# Information supplied

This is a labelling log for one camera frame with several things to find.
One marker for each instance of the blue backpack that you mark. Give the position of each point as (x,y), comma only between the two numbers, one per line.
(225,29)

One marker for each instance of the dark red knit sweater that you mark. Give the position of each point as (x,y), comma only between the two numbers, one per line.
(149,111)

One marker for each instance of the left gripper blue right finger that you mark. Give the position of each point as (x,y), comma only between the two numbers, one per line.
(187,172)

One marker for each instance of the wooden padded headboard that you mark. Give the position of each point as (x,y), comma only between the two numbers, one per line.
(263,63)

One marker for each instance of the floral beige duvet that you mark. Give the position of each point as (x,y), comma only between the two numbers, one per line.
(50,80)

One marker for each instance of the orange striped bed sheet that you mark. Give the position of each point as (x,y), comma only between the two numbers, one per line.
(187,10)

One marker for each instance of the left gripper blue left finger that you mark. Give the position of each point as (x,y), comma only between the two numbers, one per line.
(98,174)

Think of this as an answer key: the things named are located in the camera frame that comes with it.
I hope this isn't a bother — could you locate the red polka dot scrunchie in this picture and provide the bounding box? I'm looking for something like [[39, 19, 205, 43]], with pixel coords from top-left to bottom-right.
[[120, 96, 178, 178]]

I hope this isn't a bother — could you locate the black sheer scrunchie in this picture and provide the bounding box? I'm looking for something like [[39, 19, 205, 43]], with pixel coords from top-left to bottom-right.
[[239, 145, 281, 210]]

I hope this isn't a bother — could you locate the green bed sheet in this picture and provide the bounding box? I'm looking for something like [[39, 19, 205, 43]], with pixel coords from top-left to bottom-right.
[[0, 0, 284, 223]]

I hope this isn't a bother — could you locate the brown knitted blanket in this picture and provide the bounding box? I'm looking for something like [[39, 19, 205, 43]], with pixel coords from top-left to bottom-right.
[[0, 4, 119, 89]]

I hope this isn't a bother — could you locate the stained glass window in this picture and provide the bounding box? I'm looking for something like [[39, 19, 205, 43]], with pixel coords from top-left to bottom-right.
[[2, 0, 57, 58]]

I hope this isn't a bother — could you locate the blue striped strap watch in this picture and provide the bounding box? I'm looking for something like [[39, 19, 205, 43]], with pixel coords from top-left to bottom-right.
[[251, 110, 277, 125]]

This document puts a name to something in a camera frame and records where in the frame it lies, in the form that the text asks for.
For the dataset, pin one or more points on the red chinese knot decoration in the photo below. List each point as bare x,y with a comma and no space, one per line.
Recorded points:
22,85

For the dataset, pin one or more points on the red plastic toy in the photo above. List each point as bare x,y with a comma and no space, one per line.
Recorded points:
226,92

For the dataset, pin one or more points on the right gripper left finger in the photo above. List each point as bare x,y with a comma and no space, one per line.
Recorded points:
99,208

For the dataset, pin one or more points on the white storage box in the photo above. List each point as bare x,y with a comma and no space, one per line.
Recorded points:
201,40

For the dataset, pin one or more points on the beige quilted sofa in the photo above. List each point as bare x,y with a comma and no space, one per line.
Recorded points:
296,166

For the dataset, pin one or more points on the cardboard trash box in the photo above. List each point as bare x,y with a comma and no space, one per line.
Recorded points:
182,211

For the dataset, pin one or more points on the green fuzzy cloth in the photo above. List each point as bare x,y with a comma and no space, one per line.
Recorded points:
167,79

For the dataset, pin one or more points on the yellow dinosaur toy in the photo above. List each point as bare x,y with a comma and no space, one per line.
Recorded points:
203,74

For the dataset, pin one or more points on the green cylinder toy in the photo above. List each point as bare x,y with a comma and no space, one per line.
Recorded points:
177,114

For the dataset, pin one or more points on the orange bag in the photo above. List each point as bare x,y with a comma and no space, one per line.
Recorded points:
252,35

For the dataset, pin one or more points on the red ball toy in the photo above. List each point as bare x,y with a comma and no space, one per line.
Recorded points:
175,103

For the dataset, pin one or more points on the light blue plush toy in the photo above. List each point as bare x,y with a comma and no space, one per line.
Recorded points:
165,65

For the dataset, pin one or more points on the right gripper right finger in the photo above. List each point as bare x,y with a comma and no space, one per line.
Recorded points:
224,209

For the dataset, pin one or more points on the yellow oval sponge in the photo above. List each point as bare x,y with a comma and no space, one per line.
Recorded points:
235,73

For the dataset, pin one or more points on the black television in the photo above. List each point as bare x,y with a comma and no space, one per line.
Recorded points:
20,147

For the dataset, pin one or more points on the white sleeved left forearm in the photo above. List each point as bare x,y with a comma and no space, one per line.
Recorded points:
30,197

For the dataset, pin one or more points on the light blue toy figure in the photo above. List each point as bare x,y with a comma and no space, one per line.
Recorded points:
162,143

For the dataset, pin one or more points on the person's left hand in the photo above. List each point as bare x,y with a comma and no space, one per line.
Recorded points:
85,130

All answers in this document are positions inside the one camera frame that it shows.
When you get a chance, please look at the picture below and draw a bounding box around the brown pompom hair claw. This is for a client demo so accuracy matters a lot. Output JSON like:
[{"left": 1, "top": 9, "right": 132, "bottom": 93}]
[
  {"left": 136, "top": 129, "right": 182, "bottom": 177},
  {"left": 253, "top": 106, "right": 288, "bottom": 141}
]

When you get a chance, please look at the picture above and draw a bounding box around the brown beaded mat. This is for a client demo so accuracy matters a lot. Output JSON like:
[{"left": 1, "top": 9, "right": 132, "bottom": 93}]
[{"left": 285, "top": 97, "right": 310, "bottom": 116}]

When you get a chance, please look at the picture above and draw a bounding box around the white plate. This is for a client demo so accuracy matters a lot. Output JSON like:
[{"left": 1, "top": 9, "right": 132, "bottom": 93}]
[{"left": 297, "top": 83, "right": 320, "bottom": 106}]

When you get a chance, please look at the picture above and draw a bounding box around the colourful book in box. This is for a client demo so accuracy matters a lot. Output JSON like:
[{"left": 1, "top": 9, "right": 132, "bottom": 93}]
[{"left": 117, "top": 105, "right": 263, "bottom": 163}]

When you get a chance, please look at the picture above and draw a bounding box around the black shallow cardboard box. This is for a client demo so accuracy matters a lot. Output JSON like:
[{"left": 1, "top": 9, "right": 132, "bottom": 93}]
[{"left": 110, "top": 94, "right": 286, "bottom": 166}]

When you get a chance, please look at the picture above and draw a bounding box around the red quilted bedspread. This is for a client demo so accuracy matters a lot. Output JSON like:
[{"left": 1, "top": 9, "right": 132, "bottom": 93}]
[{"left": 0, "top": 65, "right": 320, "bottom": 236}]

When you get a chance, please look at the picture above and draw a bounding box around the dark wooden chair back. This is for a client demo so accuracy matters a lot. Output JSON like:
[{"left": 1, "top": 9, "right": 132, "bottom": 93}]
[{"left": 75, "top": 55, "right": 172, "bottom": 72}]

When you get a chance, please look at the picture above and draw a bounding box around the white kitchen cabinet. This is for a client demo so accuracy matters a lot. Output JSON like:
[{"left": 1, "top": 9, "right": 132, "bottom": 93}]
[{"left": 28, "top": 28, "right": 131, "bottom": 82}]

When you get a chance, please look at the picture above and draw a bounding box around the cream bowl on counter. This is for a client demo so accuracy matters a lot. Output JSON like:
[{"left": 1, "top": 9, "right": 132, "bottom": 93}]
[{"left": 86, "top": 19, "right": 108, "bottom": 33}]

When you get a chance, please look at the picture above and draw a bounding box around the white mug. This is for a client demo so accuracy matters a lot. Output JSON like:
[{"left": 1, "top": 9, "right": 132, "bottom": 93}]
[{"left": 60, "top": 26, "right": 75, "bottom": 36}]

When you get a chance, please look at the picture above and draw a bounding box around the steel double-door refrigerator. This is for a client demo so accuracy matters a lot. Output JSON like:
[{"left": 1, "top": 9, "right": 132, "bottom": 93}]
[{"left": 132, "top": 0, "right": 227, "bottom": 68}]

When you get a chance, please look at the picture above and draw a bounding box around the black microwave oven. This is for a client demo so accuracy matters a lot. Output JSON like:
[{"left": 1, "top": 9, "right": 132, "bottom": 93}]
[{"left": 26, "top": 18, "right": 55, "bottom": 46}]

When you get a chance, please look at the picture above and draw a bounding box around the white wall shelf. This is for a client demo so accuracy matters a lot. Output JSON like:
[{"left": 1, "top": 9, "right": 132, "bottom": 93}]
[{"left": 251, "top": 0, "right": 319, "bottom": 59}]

# What you will do
In the records, which lines use the word "yellow"? Report them.

# Output for this task
For the dataset, pin one or more points on the yellow dinosaur toy in the photo above. List each point as bare x,y with a comma and no space, one per line.
For the dataset, pin one or more points on the yellow oval sponge in the photo above. List each point as bare x,y with a comma and no space, one per line.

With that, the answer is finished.